Max Planck Institute of Biochemistry, Research Group Molecular Structural Biology, Martinsried, Germany.
iHuman Institute, ShanghaiTech University, Shanghai, China.
Nat Commun. 2024 Nov 27;15(1):10307. doi: 10.1038/s41467-024-54431-7.

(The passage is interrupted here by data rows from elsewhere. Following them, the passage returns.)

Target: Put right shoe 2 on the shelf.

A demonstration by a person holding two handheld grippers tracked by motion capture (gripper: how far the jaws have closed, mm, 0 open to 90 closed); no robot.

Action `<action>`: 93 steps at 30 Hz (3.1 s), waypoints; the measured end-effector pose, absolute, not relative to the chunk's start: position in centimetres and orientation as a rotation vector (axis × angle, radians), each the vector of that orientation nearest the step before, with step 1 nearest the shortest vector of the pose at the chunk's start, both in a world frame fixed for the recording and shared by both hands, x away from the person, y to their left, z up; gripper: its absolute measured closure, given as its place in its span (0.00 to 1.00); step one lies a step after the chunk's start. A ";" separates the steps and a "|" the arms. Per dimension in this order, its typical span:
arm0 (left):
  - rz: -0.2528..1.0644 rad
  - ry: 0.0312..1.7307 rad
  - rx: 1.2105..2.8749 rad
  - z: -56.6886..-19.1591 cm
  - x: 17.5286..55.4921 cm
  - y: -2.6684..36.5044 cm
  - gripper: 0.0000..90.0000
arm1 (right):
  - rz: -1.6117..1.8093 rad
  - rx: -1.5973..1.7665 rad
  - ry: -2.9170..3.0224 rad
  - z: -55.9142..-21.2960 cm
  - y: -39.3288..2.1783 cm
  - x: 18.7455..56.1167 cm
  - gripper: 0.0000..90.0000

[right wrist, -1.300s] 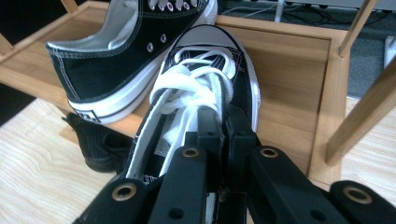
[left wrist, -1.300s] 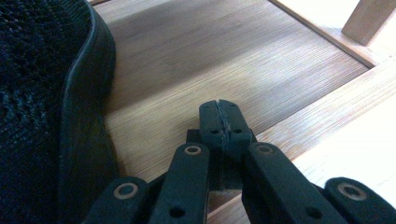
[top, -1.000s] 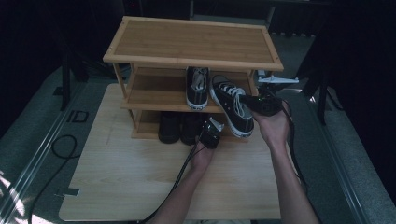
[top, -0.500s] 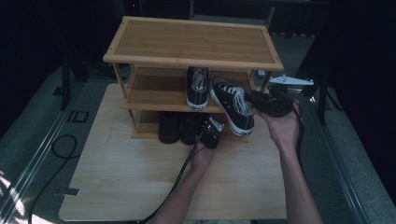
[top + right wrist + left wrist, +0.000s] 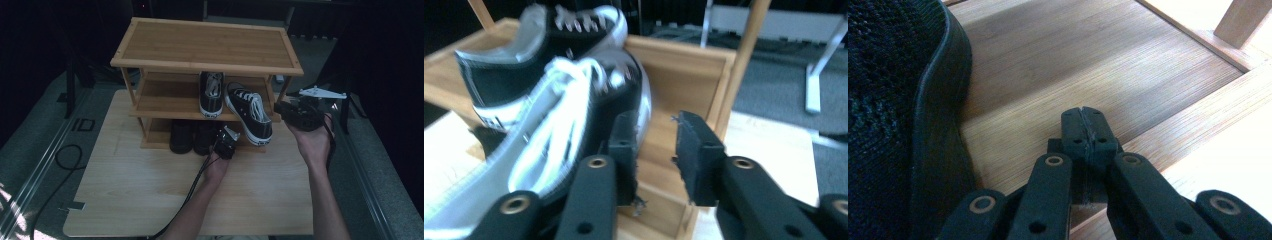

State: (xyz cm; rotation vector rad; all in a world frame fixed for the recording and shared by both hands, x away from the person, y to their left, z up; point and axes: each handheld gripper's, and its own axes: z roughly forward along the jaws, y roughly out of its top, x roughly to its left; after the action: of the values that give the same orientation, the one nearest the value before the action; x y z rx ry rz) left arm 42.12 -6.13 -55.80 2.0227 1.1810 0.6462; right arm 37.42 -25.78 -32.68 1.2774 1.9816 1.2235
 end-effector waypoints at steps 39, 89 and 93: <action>0.648 1.182 2.023 -55.8 42.1 -6.2 1.00 | 1.002 1.134 2.198 -37.4 -24.7 30.1 1.00; 0.655 1.187 2.028 -55.8 42.1 -6.2 1.00 | 1.169 1.072 2.202 -37.6 -22.5 29.8 1.00; 0.655 1.188 2.026 -55.8 42.1 -6.2 1.00 | 1.174 1.068 2.210 -37.6 -22.3 30.0 1.00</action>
State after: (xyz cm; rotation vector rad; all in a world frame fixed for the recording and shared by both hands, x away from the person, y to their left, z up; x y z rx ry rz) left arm 42.07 -6.21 -55.79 2.0264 1.1879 0.6553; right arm 29.99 -22.27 -37.63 1.0678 2.2102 1.1738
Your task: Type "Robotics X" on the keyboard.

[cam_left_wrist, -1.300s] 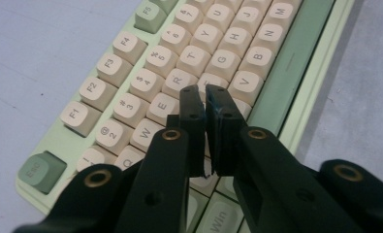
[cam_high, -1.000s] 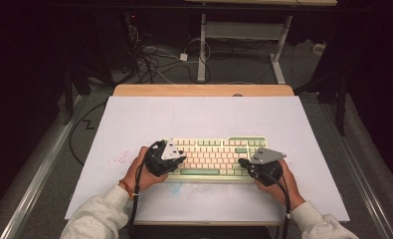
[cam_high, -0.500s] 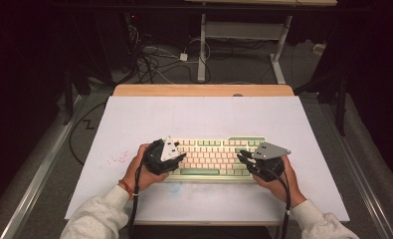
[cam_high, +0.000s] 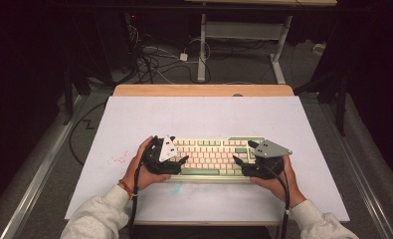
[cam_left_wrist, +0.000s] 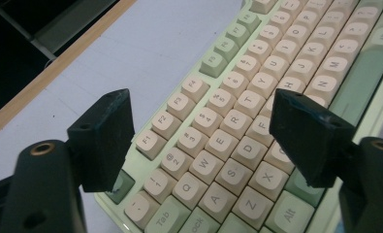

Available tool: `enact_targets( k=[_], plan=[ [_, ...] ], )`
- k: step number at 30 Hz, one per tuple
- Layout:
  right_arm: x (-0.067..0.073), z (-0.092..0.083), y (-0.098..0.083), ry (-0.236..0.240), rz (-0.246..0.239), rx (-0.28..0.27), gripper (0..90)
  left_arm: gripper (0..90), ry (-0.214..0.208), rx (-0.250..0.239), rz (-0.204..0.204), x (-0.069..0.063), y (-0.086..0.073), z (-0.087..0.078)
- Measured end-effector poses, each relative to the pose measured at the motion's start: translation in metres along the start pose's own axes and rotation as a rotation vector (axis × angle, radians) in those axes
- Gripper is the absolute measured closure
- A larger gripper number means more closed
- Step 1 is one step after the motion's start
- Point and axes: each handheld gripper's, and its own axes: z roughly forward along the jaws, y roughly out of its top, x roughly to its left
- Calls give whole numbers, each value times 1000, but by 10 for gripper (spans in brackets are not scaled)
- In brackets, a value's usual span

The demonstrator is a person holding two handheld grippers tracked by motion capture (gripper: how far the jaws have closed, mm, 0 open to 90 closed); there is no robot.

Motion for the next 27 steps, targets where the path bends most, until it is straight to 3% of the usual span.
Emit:
enact_targets(
  k=[3, 10, 27],
  plan=[
    [1, 2, 1, -22, 7, 1, 188, 180, -21, -17, -2, 0, 0, -1],
    [7, 6, 5, -41, -12, -9, 163, 160, -23, -22, -1, -2, 1, -1],
    [10, 5, 8, -63, -26, -7, 183, 160, 32, -27, 29, -6, 2, -4]
  ],
)
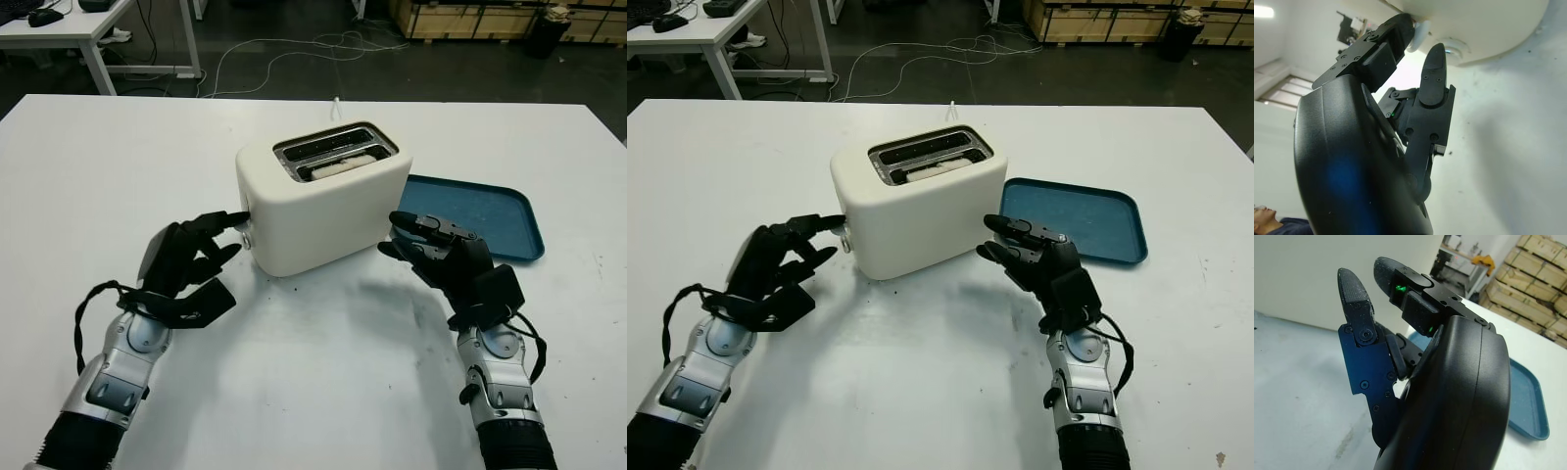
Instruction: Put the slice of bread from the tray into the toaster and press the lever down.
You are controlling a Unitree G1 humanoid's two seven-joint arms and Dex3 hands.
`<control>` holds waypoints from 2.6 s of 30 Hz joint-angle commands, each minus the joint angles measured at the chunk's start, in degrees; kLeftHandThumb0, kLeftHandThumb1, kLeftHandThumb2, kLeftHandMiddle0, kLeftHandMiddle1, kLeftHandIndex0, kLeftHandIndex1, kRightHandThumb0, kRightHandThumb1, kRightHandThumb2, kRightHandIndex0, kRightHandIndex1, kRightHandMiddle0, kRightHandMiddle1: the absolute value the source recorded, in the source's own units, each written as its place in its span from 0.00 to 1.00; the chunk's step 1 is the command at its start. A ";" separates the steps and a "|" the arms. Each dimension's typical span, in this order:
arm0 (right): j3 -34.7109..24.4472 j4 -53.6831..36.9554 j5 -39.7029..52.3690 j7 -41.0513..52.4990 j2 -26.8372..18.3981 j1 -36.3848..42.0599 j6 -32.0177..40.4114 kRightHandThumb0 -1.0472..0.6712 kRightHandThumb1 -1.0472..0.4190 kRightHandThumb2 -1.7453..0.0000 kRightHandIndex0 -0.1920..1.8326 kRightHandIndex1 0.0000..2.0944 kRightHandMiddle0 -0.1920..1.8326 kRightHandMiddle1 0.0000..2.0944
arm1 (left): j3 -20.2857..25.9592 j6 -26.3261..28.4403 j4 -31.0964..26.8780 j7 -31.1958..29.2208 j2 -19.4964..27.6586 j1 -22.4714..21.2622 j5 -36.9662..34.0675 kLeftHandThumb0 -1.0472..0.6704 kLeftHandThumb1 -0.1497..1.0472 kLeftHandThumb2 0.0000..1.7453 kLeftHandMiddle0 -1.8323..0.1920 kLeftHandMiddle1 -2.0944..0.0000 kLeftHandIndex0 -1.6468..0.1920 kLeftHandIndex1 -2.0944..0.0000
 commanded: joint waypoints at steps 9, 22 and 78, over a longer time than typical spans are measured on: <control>-1.02 0.50 0.97 0.10 -0.75 -1.13 -0.65 0.32 0.13 1.00 0.65 0.00 0.59 0.00 | 3.25 -3.40 -7.76 -3.09 0.25 1.09 0.92 0.48 0.89 0.04 0.51 0.31 0.27 0.97; -1.10 0.22 0.92 0.71 -0.73 -1.43 -0.58 0.32 0.13 1.00 0.65 0.00 0.59 0.00 | 8.66 -1.17 -11.76 -5.59 2.05 1.76 2.46 0.48 0.89 0.05 0.51 0.35 0.27 0.96; 0.22 -0.71 0.49 0.89 -0.68 -0.63 0.05 0.31 0.12 1.00 0.67 0.00 0.61 0.00 | -2.46 -7.57 12.04 -43.88 20.61 -33.72 4.62 0.47 0.88 0.00 0.48 0.28 0.25 1.00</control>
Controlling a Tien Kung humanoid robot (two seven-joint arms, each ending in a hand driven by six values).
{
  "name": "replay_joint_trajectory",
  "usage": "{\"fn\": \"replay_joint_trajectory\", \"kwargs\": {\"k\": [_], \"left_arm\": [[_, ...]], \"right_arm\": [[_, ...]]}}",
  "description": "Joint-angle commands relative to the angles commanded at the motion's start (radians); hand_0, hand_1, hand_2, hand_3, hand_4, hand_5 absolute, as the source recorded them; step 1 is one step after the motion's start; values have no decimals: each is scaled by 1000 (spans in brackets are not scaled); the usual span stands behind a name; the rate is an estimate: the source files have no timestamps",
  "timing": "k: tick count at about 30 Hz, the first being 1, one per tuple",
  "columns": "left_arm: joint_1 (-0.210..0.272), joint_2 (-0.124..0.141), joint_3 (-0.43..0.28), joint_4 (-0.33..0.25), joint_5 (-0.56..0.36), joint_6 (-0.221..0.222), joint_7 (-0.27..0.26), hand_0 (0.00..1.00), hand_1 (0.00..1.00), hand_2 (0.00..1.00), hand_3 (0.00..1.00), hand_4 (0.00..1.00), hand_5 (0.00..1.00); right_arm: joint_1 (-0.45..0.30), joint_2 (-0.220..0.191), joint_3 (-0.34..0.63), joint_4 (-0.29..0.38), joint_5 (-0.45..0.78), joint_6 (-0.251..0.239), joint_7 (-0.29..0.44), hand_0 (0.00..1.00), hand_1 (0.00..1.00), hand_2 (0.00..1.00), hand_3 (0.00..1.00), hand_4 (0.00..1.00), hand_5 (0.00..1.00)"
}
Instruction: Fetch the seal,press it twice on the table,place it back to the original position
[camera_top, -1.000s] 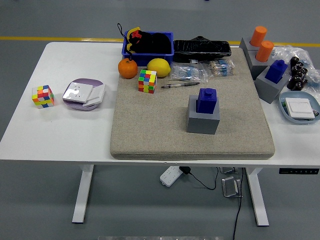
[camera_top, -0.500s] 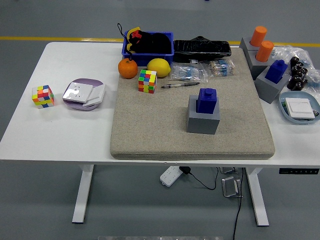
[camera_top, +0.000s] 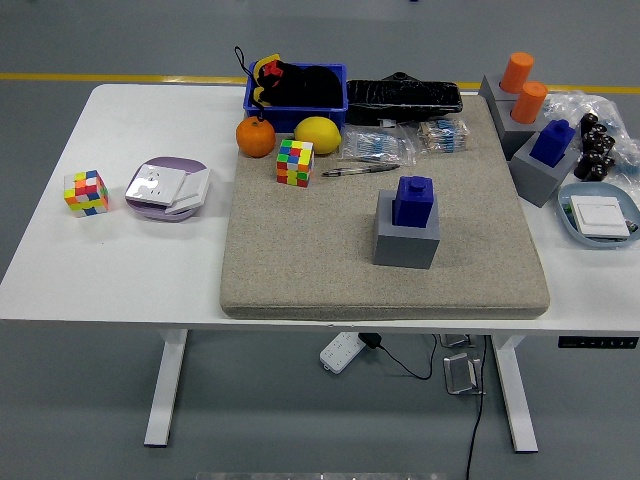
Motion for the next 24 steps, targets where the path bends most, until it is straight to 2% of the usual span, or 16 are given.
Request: {"fn": "replay_joint_trajectory", "kwargs": {"k": [24], "left_arm": [[-7,2,-10,-2,3,-1,-1,806,817,792,845,798,415]], "right_arm": [[10,-9,-20,5,2,0,-1,863,776,720,739,830,273]]}}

Marburg virus (MARV) causes lethal hemorrhagic fever in humans, posing a threat to global health. We determined by cryogenic electron microscopy (cryo-EM) the MARV helical ribonucleoprotein (RNP) complex structure in single-layered conformation, which differs from the previously reported structure of a double-layered helix. Our findings illuminate novel RNP interactions and expand knowledge on MARV genome packaging and nucleocapsid assembly, both processes representing attractive targets for the development of antiviral therapeutics against MARV disease.
马尔堡病毒 (MARV) 可导致人类致命性出血热,对全球健康构成威胁。我们通过低温电子显微镜 (cryo-EM) 确定了 MARV 螺旋核糖核蛋白 (RNP) 复合物的单层构象结构,这与之前报道的双层螺旋结构不同。我们的发现阐明了新的 RNP 相互作用,并扩展了 MARV 基因组包装和核衣壳组装的知识,这两个过程都是针对 MARV 疾病开发抗病毒治疗的有吸引力的靶标。